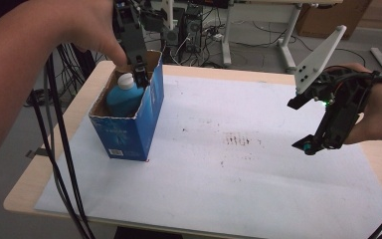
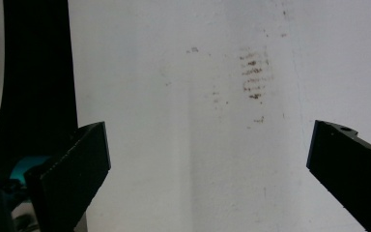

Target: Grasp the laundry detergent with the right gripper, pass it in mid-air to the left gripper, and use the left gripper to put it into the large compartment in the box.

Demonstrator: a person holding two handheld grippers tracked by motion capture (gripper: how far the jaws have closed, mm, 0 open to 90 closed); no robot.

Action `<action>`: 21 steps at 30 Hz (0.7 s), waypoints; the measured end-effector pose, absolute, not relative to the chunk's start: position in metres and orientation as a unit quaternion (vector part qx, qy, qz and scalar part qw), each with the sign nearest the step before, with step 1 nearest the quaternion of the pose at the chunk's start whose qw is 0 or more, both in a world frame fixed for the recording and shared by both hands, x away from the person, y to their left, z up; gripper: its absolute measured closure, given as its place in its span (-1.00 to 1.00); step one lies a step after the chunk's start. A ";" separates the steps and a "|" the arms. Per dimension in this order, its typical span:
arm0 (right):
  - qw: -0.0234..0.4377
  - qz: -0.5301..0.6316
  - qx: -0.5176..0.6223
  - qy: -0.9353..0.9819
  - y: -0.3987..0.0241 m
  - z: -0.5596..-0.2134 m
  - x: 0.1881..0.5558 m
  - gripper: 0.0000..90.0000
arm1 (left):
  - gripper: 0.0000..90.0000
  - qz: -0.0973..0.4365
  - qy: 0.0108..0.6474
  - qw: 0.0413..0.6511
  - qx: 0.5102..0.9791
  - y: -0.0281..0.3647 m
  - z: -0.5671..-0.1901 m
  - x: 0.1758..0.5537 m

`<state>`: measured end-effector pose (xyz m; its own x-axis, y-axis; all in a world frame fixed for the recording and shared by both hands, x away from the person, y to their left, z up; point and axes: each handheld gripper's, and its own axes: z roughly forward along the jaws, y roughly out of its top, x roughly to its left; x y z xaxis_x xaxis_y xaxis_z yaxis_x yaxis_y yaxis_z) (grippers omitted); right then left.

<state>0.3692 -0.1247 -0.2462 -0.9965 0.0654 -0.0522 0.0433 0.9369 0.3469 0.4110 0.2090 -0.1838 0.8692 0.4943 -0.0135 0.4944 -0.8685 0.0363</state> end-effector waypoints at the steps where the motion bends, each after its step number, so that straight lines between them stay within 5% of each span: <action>1: 0.030 0.169 0.029 0.985 -0.125 -0.247 0.371 -0.99 | -0.76 -0.003 0.250 0.022 0.968 0.205 -0.184 0.410; 21: 0.015 0.108 0.044 0.993 -0.142 -0.258 0.390 -0.99 | -0.96 -0.016 0.159 0.015 0.987 0.157 -0.195 0.403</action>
<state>0.3897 -0.1424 -0.2580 -0.9957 0.0901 -0.0209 0.0835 0.9729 0.2154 0.4032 0.1568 -0.1951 0.9489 0.3135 -0.0354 0.3144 -0.9490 0.0245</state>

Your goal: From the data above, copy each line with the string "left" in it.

Solution to this exercise:
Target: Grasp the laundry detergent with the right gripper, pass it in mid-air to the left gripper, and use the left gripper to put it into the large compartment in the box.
Action `<action>`: 21 steps at 30 Hz (0.7 s), waypoints; the measured end-effector pose, absolute, not relative to the chunk's start: position in metres and orientation as a unit quaternion (vector part qx, qy, qz and scalar part qw), each with the sign nearest the step before, with step 1 nearest the quaternion of the pose at the chunk's start whose qw is 0 or more, both in a world frame fixed for the recording and shared by both hands, x away from the person, y to their left, z up; gripper: its absolute measured closure, given as its place in its span (-1.00 to 1.00); step one lies a step after the chunk's start. A ";" separates the steps and a "|" the arms. Per dimension in this order, its typical span:
arm1 (left):
`<state>`: measured end-effector pose (xyz m; its own x-axis, y-axis; all in a world frame fixed for the recording and shared by both hands, x away from the person, y to their left, z up; point and axes: each handheld gripper's, and its own axes: z roughly forward along the jaws, y roughly out of its top, x roughly to its left; x y z xaxis_x xaxis_y xaxis_z yaxis_x yaxis_y yaxis_z) (grippers omitted); right then left.

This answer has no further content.